Innana justice, une vocation née de l’expérience
14 mars 2026
Dominatrice professionnelle et formatrice, Innana Justice s’est imposée au fil des années comme l’une des figures pédagogiques du BDSM en France. À travers des ateliers, des conférences et des rencontres organisées à Paris, elle accompagne celles et ceux qui souhaitent découvrir cet univers sans se perdre dans les fantasmes ou les clichés. Son parcours n’est pas né d’un projet théorique, mais d’une expérience intime. « Je suis kinky depuis toujours, même si je n’avais pas les mots », confie-t-elle. Bien avant de découvrir le terme BDSM, certaines de ses expériences sexuelles comportaient déjà des éléments de domination, de contrainte symbolique ou de mise en scène. Ce n’est que plus tard qu’elle a identifié ces pratiques comme appartenant à une culture et à une communauté plus large.
Au fil du temps, cette curiosité personnelle s’est transformée en véritable expertise. En exerçant comme dominatrice professionnelle, elle a observé les interrogations, les peurs et les fantasmes qui entourent encore ces pratiques. Beaucoup de personnes s’y intéressent, mais peu savent par où commencer ou comment le faire dans de bonnes conditions. C’est précisément ce vide pédagogique qu’elle a choisi de combler.

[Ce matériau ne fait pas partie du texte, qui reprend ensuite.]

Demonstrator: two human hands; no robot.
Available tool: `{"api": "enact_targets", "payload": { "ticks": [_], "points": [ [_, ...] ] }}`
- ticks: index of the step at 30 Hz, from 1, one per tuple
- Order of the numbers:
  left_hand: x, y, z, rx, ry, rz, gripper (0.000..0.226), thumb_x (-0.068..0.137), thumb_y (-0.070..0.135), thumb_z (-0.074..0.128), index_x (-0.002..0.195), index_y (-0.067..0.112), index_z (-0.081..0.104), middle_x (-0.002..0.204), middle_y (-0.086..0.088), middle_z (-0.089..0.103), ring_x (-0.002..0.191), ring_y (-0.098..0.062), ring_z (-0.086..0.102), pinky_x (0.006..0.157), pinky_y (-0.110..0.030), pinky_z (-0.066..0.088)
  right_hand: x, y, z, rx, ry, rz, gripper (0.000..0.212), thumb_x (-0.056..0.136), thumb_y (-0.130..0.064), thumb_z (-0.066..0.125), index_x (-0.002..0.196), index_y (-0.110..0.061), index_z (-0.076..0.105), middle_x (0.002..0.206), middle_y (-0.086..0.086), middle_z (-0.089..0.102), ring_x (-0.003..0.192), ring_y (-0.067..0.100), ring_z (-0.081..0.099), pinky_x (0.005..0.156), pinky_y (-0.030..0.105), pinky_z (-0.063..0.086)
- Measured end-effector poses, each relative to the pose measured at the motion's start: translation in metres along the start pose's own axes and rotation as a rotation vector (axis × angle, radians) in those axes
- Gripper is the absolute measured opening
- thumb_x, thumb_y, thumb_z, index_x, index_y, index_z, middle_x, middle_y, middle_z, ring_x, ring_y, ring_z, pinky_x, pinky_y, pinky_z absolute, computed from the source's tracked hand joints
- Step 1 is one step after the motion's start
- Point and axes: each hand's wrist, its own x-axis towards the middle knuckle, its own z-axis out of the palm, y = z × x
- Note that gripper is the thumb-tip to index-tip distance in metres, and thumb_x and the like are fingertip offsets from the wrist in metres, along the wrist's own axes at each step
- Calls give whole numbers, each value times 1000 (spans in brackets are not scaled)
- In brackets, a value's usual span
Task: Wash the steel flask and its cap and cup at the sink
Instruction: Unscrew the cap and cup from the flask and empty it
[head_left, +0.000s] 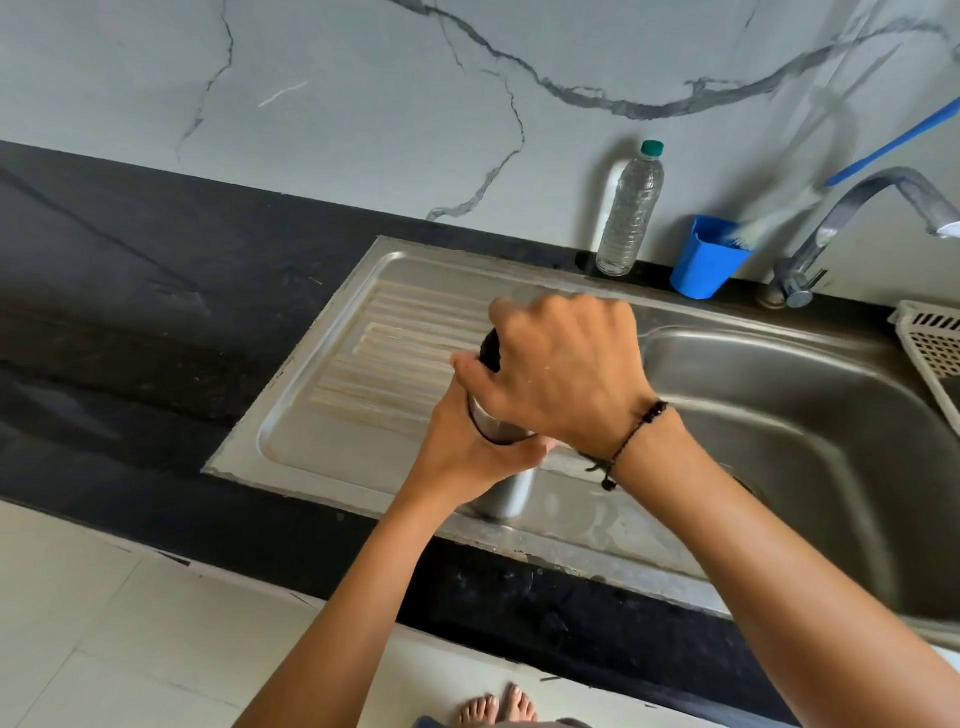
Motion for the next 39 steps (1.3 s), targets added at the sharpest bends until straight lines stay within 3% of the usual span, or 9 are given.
{"api": "enact_targets", "payload": {
  "ticks": [8, 16, 19, 23, 29, 31, 34, 37, 39],
  "points": [
    [0, -2, -6, -224, 16, 59, 80, 48, 33, 82, 114, 3, 49, 98, -8, 68, 91, -19, 67, 76, -36, 56, 10, 19, 21, 355, 114, -278, 39, 73, -50, 44, 58, -17, 30, 45, -6, 28, 36, 24, 27, 44, 21, 17],
    [6, 0, -4, -299, -64, 106, 72, 55, 28, 80, 118, 11, 51, 101, 3, 67, 95, -16, 66, 76, -26, 51, 33, 39, 14, 369, -145, -658, 49, 86, -54, 42, 82, -9, 60, 61, 4, 54, 50, 26, 47, 42, 38, 42],
    [5, -5, -2, -299, -53, 99, 74, 55, 30, 80, 118, 3, 52, 104, -2, 67, 97, -16, 65, 79, -27, 52, 24, 40, 0, 127, -141, -601, 72, 84, -72, 21, 101, -14, 61, 65, 3, 58, 46, 27, 50, 40, 28, 35],
    [6, -13, 0, -259, -24, 77, 70, 53, 33, 81, 108, -1, 53, 95, -4, 67, 91, -18, 66, 76, -33, 53, 6, 25, -19, -140, -154, -362, 73, 78, -76, 7, 90, -15, 45, 50, -2, 32, 42, 20, 28, 43, 24, 15],
    [3, -7, 0, -265, -31, 63, 67, 51, 29, 80, 110, 14, 51, 93, 2, 67, 87, -14, 67, 72, -27, 52, 11, 32, -25, 81, -330, -378, 56, 84, -60, 21, 116, -23, 49, 76, 0, 53, 68, 22, 52, 60, 36, 45],
    [3, -4, -1, -275, -30, 91, 74, 54, 26, 79, 119, 9, 49, 103, -2, 66, 96, -15, 66, 77, -25, 51, 12, 43, -25, 238, -463, -489, 39, 92, -40, 38, 129, -32, 46, 99, 3, 51, 86, 21, 53, 73, 36, 48],
    [1, -2, 0, -283, -17, 92, 77, 57, 25, 79, 122, -1, 47, 108, -4, 65, 101, -14, 65, 81, -24, 49, 11, 60, -24, 372, -518, -621, 59, 83, -1, 54, 131, -35, 48, 133, 6, 42, 116, 25, 44, 93, 43, 44],
    [-1, -1, -1, -268, -11, 75, 71, 56, 25, 78, 119, 11, 50, 102, 4, 67, 98, -9, 65, 79, -19, 49, 9, 63, -24, 395, -411, -587, 55, 87, -32, 56, 138, -35, 36, 141, 7, 40, 120, 26, 47, 88, 45, 49],
    [-1, 0, -1, -257, 1, 55, 64, 55, 27, 77, 112, 16, 51, 95, 12, 69, 93, -4, 65, 77, -17, 48, 11, 59, -29, 277, -321, -497, 65, 84, -68, 34, 136, -29, 36, 123, 2, 54, 92, 20, 59, 65, 36, 51]
  ]
}}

Une pédagogie fondée sur la sécurité et le consentement
Aujourd’hui, le travail d’Innana Justice consiste avant tout à transmettre des bases solides aux débutants. Ses ateliers s’adressent aussi bien à des couples curieux qu’à des personnes seules souhaitant comprendre les dynamiques du BDSM. Au cœur de son approche se trouvent trois principes fondamentaux : le consentement explicite, la communication constante et la connaissance des limites physiques et émotionnelles. Pour elle, ces éléments ne sont pas des règles abstraites, mais les piliers indispensables d’une pratique saine. Elle insiste notamment sur l’importance de parler avant de pratiquer. Discuter de ses envies, exprimer ses limites ou évoquer ses appréhensions permet de créer un cadre de confiance. Dans cet espace sécurisé, chacun peut explorer ses fantasmes sans pression ni ambiguïté. Cette démarche vise aussi à déconstruire une idée persistante : celle selon laquelle le BDSM serait forcément dangereux ou brutal. « La plupart des accidents arrivent quand les gens improvisent sans comprendre ce qu’ils font », explique-t-elle souvent lors de ses formations.

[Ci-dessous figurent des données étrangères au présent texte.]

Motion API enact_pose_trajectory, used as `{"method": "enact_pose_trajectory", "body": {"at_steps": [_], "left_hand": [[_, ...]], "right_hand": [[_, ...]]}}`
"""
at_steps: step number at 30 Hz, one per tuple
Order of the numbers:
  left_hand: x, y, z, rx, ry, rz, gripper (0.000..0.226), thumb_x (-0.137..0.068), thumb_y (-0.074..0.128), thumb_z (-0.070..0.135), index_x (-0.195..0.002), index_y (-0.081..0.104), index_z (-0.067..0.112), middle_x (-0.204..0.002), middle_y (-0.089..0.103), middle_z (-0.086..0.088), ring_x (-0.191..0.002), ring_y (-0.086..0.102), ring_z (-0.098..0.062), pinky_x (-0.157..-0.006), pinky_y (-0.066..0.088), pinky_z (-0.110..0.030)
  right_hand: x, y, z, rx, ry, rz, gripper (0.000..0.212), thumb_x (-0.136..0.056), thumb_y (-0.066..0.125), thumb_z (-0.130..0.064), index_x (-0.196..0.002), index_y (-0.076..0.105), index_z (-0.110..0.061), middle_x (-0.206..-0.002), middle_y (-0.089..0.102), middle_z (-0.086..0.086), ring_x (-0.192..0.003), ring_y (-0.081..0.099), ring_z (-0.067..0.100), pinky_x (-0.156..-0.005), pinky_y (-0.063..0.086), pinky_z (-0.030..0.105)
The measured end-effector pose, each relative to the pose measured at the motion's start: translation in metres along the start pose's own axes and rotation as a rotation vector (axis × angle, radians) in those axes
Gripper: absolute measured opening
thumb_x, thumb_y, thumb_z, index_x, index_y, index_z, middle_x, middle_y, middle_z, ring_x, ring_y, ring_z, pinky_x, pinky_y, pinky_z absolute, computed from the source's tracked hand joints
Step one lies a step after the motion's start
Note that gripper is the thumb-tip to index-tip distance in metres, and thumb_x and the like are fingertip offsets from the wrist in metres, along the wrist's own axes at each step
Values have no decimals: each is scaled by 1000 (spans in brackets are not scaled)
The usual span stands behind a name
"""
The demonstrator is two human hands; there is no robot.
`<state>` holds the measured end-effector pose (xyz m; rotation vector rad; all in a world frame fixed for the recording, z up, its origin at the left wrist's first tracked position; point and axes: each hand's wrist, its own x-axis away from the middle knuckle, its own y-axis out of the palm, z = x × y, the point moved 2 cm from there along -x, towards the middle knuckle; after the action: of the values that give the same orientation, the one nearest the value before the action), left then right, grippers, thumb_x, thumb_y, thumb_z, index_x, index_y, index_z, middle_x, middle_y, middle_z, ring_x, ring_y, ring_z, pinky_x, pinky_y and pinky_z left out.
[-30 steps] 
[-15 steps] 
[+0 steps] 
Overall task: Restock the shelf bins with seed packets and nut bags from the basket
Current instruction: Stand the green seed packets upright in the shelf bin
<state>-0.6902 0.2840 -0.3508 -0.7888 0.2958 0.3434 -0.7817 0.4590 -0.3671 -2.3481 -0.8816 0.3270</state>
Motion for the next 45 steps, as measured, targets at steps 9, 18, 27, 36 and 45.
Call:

Apprendre à commencer simplement
Contrairement aux images spectaculaires véhiculées par certains films ou séries, Innana Justice encourage les novices à débuter par des expériences simples et progressives. Par exemple, bander les yeux de son partenaire peut suffire à transformer la perception des
sensations. Privée de la vue, la personne devient plus attentive au toucher, aux sons et aux variations de température. Ce changement de perception intensifie les sensations sans nécessiter de matériel particulier. Elle conseille également d’explorer des jeux autour de l’attente et de la frustration. Instaurer une règle temporaire, retarder volontairement un moment de plaisir ou créer un rituel spécifique permet d’introduire une dynamique de pouvoir douce et ludique. Ces pratiques, accessibles et peu impressionnantes, constituent souvent une première étape pour comprendre les mécanismes du BDSM : anticipation, confiance et gestion du rythme.
Démystifier une pratique souvent caricaturée
À travers son travail, Innana Justice cherche surtout à montrer que le BDSM peut être progressif, réfléchi et profondément humain. Loin des scénarios sensationnalistes, il s’agit avant tout d’une exploration du désir et des dynamiques de pouvoir dans un cadre consenti. Pour beaucoup de participants à ses ateliers, cette approche pédagogique permet de dépasser les fantasmes pour découvrir une réalité plus nuancée. Le BDSM n’est pas seulement une accumulation d’accessoires ou de pratiques spectaculaires : c’est aussi un langage relationnel, fondé sur la confiance et l’attention à l’autre. C’est en ouvrant cet espace de discussion et d’apprentissage que Innana Justice contribue à rendre ces pratiques plus compréhensibles et plus accessibles. Une manière bien à elle de rappeler que, derrière les mythes et les fantasmes, le BDSM peut avant tout être un outil d’exploration intime et de communication entre partenaires.